Wenn um 6:45 Uhr die ersten Mitarbeiter ins Vinzenzstüberl kommen, ist Sr. Tarcisia schon drei Stunden in Aktion. Ihr Leben sind die Klienten. Um 7 Uhr komme auch ich, ein Praktikant aus dem Priesterseminar. Mich gilt es zu betreuen, daneben alles für später herzurichten: Speisen, Getränke, Salate, Plasticksackerl und Handtücher. Alle zehn Minuten werden Lebensmittel und Kleider geliefert. Privatpersonen und das Rote Kreuz bringen sie als Spenden, die es zu verwalten gilt. Hosen, Pullover, Hemden, Socken, Kappen, Schuhe und Schlafsäcke, alles muss bis 13 Uhr im Kleiderlager fein säuberlich eingeräumt sein. Denn dann kommen die Klienten.
Es ist bereits 11 Uhr. Sr. Tarcisia blickt nach draußen vor die Tür. Die ersten Klienten sind schon da – zwei Stunden vor Beginn der Öffnungszeiten. Sie wollen die Ersten sein und die besten Kleider ergattern. Die finalen Vorbereitungen beginnen. Sr. Tarcisia geht nochmals in den Keller, befüllt die Waschmaschinen, organisiert den Deutschkurs, ruft den Arzt an, der die Klienten gratis betreut, begrüßt die Näherin, die ihnen die Kleider flickt – kostenlos, erinnert die Friseurin an ihren baldigen Einsatz, gibt die letzten Dienstanweisungen.
Endlich ist alles bereit für die Öffnung des Stüberls. Doch um 11:45 Uhr kommt nochmals das Rote Kreuz – eine gewaltige Lieferung: 15 Kisten Lebensmittel treffen ein. Sr. Tarcisia sortiert. Dann geht sie zum Mittagsgebet, isst. Um 12:20 Uhr ist sie schon wieder da, weitere Mitarbeiter treffen ein. Schließlich wird das Stüberl geöffnet. Hastig, aber diszipliniert, stürmen die Klienten ins Vinzenzstüberl. Es ist 13 Uhr. Sr. Tarcisia wird von den Klienten bedrängt, bei ihr läuft alles zusammen. Sie läuft hin und her, organisiert den Betrieb. Anliegen werden ihr vorgetragen, Leid ihr geklagt. Liebevoll, aber bestimmt kümmert sie sich um die Menschen.
Bis 17 Uhr findet sie keine Ruhe. Dann schließt das Stüberl. Aufräumen ist angesagt. Sr. Tarcisia hilft dem hilflosen Praktikanten. Um 17:30 Uhr verlassen die Mitarbeiter das Vinzentstüberl. Nur Sr. Tarcisia bleibt, bis 23:00 Uhr. Sie befüllt Waschmaschinen, organisiert schon für morgen, bereitet zahlreiche andere Projekte vor – alles für die Klienten.

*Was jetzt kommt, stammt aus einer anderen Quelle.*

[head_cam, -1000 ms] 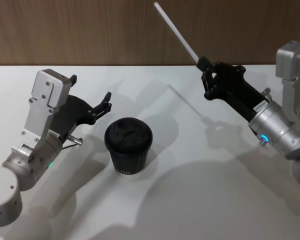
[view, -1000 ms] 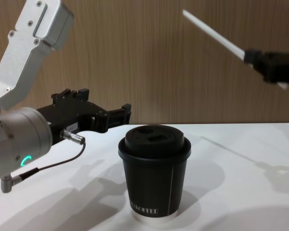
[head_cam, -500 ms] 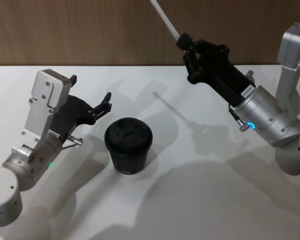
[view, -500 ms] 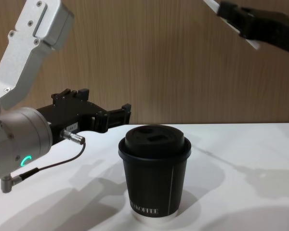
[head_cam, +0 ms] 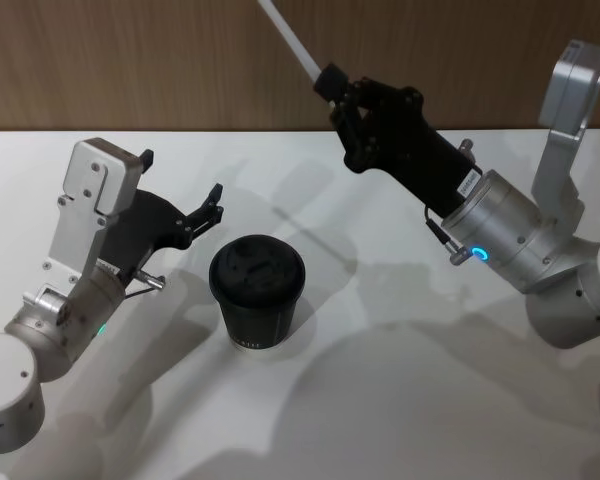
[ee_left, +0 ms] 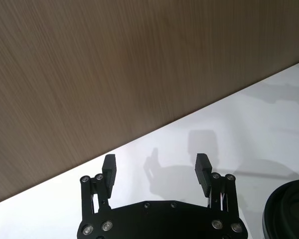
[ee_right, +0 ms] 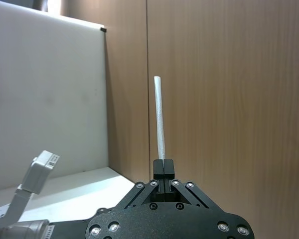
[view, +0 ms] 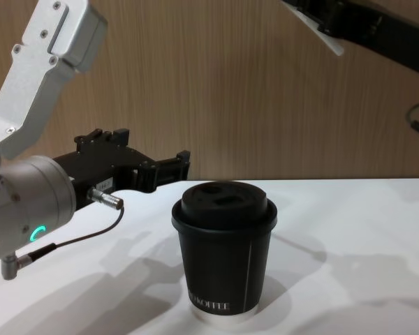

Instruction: Pick up the straw with one hand, pass it to the other hand, and insert it into the cup.

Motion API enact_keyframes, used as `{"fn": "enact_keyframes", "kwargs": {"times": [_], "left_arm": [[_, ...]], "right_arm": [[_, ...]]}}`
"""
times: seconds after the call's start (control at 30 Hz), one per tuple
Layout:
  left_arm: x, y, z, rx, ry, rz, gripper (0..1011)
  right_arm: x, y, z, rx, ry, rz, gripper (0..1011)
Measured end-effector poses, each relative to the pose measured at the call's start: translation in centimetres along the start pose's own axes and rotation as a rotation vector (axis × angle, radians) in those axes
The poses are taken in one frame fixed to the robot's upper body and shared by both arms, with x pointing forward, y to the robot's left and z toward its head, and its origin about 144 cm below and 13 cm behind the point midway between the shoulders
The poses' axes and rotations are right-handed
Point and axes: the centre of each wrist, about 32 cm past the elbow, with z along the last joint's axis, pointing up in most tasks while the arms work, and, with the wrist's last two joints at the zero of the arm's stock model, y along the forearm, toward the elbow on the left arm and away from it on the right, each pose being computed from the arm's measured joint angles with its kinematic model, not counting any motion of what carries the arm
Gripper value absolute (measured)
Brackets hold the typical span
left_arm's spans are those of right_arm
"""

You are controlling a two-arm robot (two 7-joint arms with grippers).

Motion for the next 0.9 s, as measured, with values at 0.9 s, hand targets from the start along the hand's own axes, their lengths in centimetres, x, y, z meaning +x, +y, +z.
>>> {"fn": "enact_keyframes", "kwargs": {"times": [0.9], "left_arm": [[1.3, 0.3, 1.3, -0.044, 0.085, -0.054, 997]], "right_arm": [[-0.6, 0.6, -0.5, -0.026, 0.047, 0.078, 2]]}}
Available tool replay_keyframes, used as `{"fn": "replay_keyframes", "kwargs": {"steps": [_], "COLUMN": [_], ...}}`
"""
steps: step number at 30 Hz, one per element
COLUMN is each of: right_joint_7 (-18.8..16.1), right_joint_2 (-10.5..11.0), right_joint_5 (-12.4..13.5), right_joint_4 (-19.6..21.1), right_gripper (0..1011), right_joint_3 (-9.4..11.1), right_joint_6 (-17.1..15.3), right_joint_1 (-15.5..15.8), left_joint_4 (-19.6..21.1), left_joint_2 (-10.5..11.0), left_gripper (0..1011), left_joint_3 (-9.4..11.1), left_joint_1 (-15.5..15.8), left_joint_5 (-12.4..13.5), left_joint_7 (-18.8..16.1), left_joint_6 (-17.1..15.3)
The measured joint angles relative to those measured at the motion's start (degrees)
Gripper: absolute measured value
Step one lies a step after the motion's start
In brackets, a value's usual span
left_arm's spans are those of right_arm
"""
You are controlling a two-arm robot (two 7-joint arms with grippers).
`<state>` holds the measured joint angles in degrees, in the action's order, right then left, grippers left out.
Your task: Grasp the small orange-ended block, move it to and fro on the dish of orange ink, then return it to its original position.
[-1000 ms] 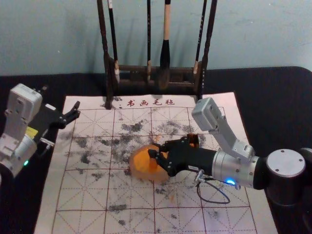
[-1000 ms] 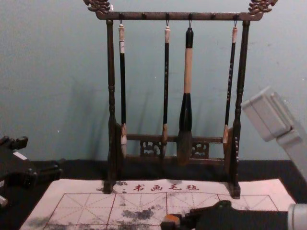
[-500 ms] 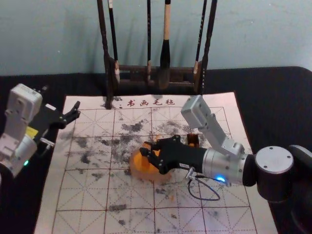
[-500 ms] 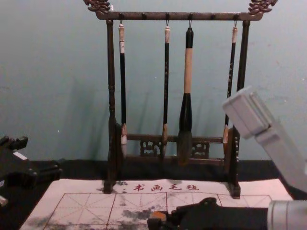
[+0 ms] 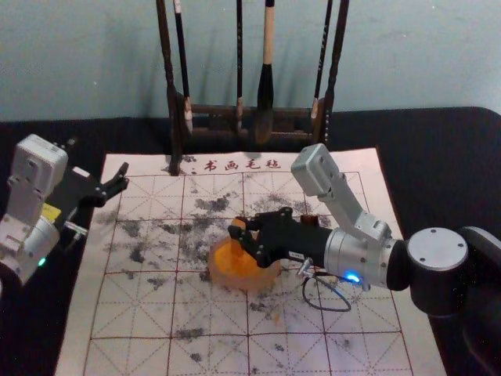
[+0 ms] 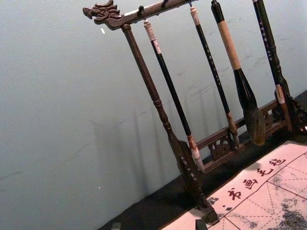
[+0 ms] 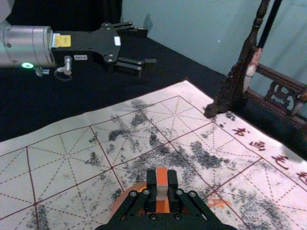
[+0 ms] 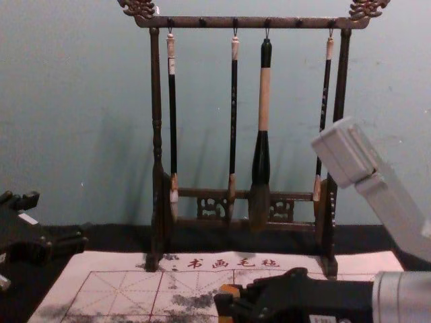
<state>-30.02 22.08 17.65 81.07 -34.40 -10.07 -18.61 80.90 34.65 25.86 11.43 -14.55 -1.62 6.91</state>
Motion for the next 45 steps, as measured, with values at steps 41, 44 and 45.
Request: {"fn": "replay_keyframes", "kwargs": {"steps": [41, 44, 45], "right_joint_7": [-1.5, -1.7, -1.7], "right_joint_2": [4.3, 4.3, 4.3], "right_joint_5": [1.4, 1.4, 1.4], "right_joint_4": [4.9, 5.1, 5.1], "right_gripper": [126, 126, 126], "right_joint_3": [1.6, 1.2, 1.2], "right_joint_6": [0.4, 0.4, 0.4], "right_joint_1": [3.6, 3.7, 3.7], "left_joint_4": [0.0, 0.0, 0.0], "left_joint_2": [0.0, 0.0, 0.0], "left_gripper": [1002, 1001, 1001], "left_joint_3": [0.0, 0.0, 0.0], "left_joint_1": [0.0, 0.0, 0.0], "left_joint_5": [0.0, 0.0, 0.0], "left_joint_7": [0.0, 0.0, 0.0], "left_joint_6": [0.0, 0.0, 0.0]}}
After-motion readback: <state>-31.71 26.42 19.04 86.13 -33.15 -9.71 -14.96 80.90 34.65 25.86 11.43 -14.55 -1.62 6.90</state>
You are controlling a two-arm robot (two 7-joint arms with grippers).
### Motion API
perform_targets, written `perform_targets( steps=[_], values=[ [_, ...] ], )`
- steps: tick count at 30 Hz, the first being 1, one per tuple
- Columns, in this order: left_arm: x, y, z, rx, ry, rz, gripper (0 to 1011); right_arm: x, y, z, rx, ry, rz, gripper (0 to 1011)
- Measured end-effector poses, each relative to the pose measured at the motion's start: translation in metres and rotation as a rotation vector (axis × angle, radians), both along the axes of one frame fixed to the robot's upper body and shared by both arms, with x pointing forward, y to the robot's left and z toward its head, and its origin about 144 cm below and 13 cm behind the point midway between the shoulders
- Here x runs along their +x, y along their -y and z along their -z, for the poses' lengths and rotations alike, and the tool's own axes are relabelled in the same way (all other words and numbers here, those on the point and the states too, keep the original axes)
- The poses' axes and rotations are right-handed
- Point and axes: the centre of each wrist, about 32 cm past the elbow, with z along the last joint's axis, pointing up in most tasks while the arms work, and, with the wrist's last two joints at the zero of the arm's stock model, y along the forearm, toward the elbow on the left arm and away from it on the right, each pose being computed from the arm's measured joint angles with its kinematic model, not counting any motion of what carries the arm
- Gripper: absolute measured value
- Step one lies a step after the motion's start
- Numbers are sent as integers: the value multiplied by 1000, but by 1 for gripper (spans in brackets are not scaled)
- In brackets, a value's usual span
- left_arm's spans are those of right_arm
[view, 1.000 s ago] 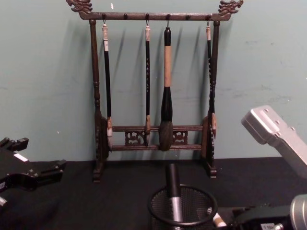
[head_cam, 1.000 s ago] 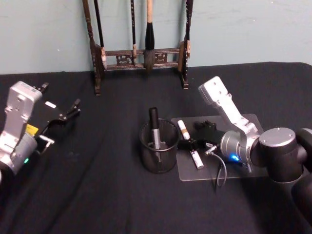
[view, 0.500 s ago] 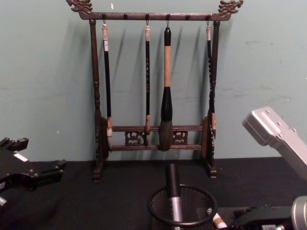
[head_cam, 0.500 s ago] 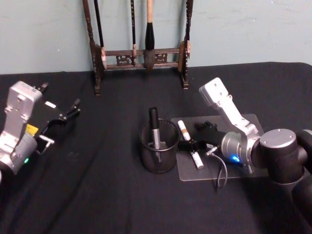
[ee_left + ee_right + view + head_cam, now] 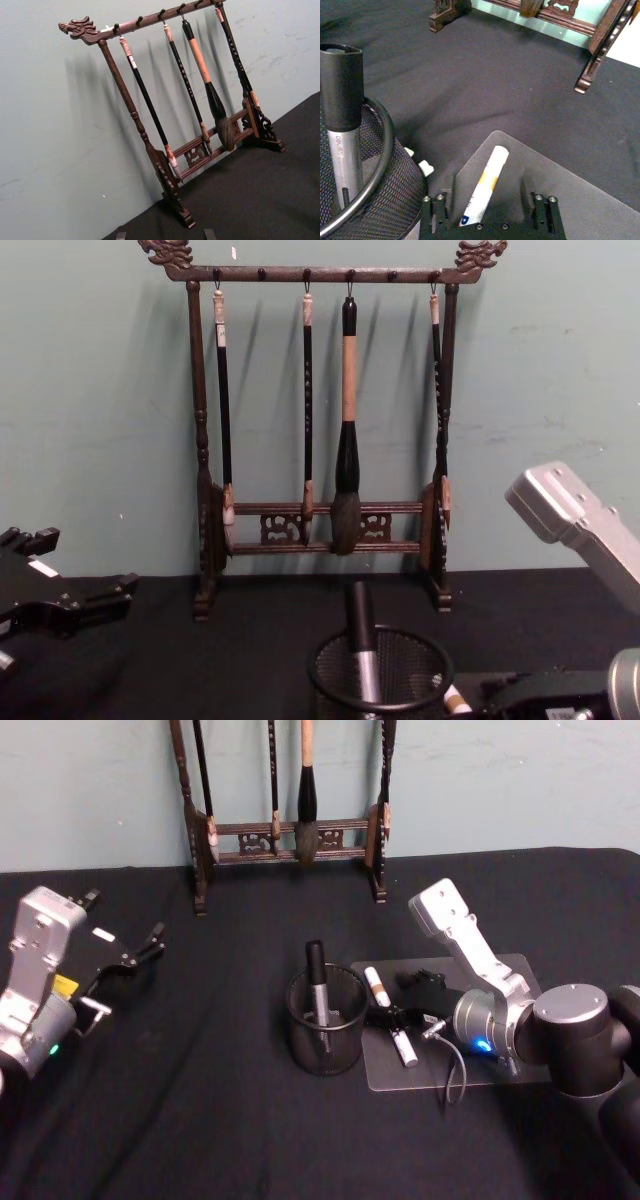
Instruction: Pick up the water-based marker from the table and place it into the pen holder.
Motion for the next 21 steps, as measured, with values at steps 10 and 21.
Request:
perform_targets(
  steps=[10,21],
  values=[
    [0,0,0,0,0,0,1001,0,0,0,0,0,0,547],
    [0,0,0,0,0,0,1001,0,0,0,1,-1,1,205]
  ],
)
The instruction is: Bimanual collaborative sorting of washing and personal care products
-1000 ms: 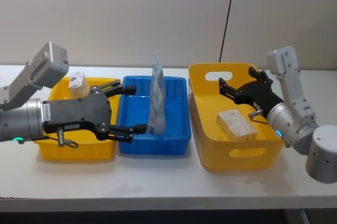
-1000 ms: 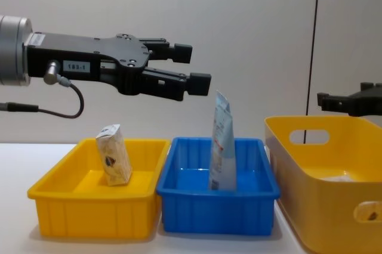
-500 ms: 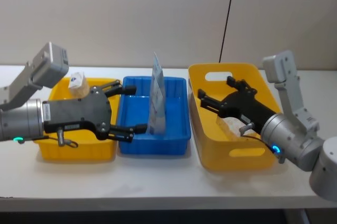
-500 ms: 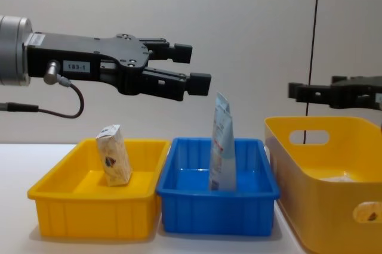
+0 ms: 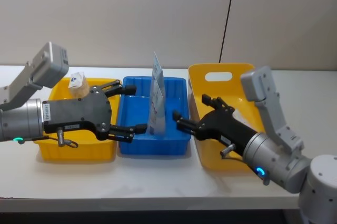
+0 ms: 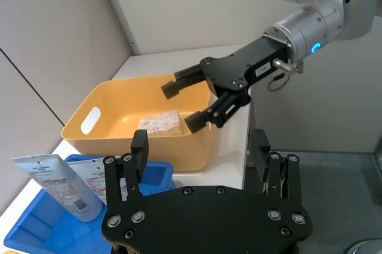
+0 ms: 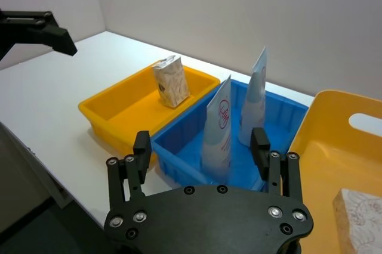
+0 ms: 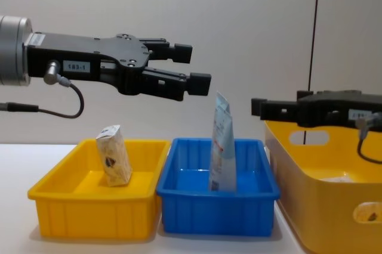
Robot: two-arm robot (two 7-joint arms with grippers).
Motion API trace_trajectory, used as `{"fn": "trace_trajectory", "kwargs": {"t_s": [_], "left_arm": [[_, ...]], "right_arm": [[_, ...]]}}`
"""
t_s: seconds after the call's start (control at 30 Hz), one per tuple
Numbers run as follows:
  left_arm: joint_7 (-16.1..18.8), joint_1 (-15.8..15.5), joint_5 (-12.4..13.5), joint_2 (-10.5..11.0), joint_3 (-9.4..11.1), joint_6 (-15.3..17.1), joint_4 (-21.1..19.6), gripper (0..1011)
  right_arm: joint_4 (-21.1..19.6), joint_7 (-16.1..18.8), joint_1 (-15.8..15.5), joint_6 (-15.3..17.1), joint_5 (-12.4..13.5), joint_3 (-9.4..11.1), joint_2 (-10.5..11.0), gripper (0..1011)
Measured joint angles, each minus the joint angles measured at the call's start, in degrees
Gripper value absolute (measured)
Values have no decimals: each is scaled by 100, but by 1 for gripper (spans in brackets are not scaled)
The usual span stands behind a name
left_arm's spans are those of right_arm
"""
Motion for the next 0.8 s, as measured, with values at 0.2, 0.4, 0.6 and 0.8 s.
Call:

Die Klienten, das sind die Obdachlosen und Bedürftigen der Stadt Linz. Unermüdlich ist Sr. Tarcisia für sie im Einsatz. Die Barmherzige Schwester ist ein vorbildhaftes Beispiel für gelebten Glauben im Alltag. Sie ist eine wahre Christin. Den Menschen zu helfen, das ist ihr tägliches Brot. Ihre Entschlossenheit, Christus in den anderen zu dienen, beeindruckt sehr. Die Klienten sind dankbar. Sie sind begeistert. Durch Sr. Tarcisia und ihr Vinzenzstüberl hat ihr gescheitertes Leben Hoffnung bekommen. „Endlich eine Schwester, die nicht betet, sondern handelt“, sagen sie. Doch Sr. Tarcisia verneint. „Alle meine Quellen entspringen in dir, mein guter Gott“, das ist ihr Lieblingslied. Ihre Kraft erhält sie aus ihrer betenden Beziehung zu Christus, betont sie.
Um 23:15 Uhr geht Sr. Tarcisia schlafen. Aber morgen um 4 Uhr wird sie wieder im Keller stehen – bei den Waschmaschinen.